Ciò che ora è possibile fare è invece una valutazione di ius condendum. Come

è noto l'Italia è rimasto l'unico paese in Europa a non avere già approvata
o in discussione su proposta della di maggioranza una legge sul reddito. Ciò

che si intende fare con il disegno di legge 1167 è il tentativo di portare
un definitivo attacco "generazionale" all'unica forma di reddito di
cittadinanza sussistente: il lavoro e il salario.

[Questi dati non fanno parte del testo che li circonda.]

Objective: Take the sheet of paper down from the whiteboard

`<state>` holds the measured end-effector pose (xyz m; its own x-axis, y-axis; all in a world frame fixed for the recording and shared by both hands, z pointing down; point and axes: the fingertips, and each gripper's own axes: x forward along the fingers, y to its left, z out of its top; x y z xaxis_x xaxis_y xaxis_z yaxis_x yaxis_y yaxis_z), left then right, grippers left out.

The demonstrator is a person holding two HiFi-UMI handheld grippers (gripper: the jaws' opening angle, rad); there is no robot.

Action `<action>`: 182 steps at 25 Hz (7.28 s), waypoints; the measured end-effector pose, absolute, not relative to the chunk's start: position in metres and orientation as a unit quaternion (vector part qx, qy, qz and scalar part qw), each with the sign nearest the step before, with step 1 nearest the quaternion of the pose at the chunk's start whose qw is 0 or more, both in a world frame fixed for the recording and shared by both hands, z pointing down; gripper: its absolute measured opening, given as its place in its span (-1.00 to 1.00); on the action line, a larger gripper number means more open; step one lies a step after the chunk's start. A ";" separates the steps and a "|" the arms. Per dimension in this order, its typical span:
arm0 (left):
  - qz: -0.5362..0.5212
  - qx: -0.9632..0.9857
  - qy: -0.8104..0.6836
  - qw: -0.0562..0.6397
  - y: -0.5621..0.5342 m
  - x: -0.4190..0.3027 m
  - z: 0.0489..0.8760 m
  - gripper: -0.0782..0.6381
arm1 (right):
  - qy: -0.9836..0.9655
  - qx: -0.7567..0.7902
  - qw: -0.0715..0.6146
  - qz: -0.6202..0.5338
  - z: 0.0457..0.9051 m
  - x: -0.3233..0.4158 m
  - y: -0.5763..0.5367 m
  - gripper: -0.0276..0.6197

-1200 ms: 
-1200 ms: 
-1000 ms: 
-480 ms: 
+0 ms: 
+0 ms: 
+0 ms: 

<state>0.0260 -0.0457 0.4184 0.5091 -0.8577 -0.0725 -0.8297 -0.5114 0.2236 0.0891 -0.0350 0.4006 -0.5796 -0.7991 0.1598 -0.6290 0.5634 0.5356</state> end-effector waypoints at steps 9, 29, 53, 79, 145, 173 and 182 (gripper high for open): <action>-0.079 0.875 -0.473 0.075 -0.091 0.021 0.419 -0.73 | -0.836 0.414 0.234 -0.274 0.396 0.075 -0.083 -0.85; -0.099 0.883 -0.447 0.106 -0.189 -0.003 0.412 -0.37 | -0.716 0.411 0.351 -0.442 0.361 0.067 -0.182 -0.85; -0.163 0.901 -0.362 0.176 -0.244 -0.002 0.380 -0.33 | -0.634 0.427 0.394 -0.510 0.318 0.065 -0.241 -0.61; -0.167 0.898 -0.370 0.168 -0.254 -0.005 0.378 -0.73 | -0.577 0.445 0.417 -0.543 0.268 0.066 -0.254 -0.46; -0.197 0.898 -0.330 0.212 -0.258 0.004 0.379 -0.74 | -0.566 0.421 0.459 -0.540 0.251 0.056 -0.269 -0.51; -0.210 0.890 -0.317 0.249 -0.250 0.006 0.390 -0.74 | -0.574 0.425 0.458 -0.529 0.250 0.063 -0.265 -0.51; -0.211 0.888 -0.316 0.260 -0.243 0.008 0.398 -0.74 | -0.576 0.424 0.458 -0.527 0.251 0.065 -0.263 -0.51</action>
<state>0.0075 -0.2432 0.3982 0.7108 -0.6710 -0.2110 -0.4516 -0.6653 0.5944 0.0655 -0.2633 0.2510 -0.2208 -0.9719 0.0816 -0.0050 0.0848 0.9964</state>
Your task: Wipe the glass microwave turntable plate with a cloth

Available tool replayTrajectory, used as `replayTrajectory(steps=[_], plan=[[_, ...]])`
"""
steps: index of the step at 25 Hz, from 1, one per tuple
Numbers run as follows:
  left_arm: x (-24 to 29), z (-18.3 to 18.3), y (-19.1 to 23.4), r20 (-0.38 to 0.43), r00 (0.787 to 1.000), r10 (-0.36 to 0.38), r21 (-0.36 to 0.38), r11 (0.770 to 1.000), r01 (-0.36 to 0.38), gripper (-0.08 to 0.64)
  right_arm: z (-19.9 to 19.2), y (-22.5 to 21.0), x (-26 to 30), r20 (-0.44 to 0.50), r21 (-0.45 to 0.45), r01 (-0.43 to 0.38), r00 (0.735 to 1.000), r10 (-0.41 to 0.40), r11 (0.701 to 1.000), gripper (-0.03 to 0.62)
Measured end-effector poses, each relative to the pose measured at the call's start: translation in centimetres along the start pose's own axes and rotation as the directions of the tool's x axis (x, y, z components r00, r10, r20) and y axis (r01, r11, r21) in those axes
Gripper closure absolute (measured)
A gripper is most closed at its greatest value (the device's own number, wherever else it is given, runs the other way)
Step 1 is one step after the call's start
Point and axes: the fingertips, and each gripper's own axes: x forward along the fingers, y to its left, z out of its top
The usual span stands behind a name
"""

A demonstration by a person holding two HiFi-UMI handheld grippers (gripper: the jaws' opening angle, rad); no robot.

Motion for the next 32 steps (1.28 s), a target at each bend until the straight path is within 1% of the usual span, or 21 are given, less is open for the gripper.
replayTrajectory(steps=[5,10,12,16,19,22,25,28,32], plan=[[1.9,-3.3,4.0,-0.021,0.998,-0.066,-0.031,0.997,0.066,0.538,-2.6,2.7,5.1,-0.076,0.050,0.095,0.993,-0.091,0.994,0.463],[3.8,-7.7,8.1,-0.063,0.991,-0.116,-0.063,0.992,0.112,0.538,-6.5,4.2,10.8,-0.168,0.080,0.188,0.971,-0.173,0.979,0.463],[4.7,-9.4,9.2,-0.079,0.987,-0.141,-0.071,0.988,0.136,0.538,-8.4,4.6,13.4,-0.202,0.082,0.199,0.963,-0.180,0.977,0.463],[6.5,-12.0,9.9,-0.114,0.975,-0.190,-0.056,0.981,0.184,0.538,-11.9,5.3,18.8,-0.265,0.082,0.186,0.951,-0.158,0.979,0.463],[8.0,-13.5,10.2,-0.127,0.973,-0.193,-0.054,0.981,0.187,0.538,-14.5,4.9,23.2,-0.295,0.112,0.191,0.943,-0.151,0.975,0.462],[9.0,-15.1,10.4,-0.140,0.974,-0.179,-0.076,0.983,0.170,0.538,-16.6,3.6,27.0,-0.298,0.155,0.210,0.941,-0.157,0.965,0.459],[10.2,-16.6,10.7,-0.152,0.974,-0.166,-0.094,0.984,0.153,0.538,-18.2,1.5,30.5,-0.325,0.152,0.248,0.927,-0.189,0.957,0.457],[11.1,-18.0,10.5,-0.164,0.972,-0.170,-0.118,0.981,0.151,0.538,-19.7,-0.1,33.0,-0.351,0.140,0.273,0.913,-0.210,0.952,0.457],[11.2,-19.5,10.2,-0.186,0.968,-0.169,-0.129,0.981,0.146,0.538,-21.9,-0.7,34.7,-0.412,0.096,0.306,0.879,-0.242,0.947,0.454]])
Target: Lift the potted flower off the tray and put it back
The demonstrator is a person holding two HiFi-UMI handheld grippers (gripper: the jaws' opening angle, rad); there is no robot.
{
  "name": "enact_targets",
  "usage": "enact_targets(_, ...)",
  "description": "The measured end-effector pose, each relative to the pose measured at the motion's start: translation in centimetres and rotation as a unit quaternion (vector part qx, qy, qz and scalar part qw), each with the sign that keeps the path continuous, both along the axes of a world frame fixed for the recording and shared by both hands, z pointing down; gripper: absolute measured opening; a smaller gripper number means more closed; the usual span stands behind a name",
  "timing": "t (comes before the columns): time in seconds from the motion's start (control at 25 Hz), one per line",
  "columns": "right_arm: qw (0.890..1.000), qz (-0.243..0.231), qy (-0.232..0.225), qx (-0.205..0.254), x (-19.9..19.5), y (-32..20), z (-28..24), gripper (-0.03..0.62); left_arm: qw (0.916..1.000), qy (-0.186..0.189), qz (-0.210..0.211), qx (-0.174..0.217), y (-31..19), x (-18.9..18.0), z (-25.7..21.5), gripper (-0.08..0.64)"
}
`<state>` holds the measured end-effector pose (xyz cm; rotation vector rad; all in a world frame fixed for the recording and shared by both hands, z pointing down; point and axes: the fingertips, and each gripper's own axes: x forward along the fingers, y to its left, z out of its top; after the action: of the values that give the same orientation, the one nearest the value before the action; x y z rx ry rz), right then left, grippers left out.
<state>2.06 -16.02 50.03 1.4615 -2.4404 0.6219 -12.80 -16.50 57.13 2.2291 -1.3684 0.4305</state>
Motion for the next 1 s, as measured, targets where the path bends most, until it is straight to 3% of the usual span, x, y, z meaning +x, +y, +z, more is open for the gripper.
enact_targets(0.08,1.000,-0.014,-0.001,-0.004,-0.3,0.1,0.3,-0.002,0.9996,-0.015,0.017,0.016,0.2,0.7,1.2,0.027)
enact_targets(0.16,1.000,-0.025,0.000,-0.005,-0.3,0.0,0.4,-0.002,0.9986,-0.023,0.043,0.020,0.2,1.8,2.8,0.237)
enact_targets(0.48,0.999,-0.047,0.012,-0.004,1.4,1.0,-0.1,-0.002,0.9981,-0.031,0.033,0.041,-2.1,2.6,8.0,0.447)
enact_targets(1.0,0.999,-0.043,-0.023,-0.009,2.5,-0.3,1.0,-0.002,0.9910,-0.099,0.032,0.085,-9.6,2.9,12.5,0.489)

Al riguardo va ricordato
come il lavoro precario nella sua grandissima parte riguardi i giovani (e
nella porzione residua per lo più il lavoro femminile e migrante) e che su
essi graverà sostanzialmente anche il peso della clausola compromissoria,
avendo i "fissi" adeguati strumenti per sottrarsi al necessario consenso
coatto alla sua stipula.
Ciò detto la scelta di rendere il precariato l'unica ed ingiustiziabile
forma futura di miserabile arruolamento al lavoro e al reddito nell'assenza
di qualsivoglia introduzione di forme di welfare per tali categorie, è la
precisa scelta di fondare la politica economica del paese sullo sfruttamento

e l'incertezza a vita della generazione dei ventenni e dei quarantenni (e
delle donne e dei migranti). Gli istituti di tutela del precariato nacquero
quale presidio contro "le incertezze e l'abuso" (si veda la relazione
parlamentare alla legge 230 del 1962). E' davvero urgentissima una grande
battaglia per affermare che le incertezze devono essere tutelate con forme
generalizzate di sostegno al reddito e tutti gli abusi repressi con la
massima fermezza e con effetti ripristinatori e reali "davanti a un
tribunale indipendente e imparziale costituito per legge".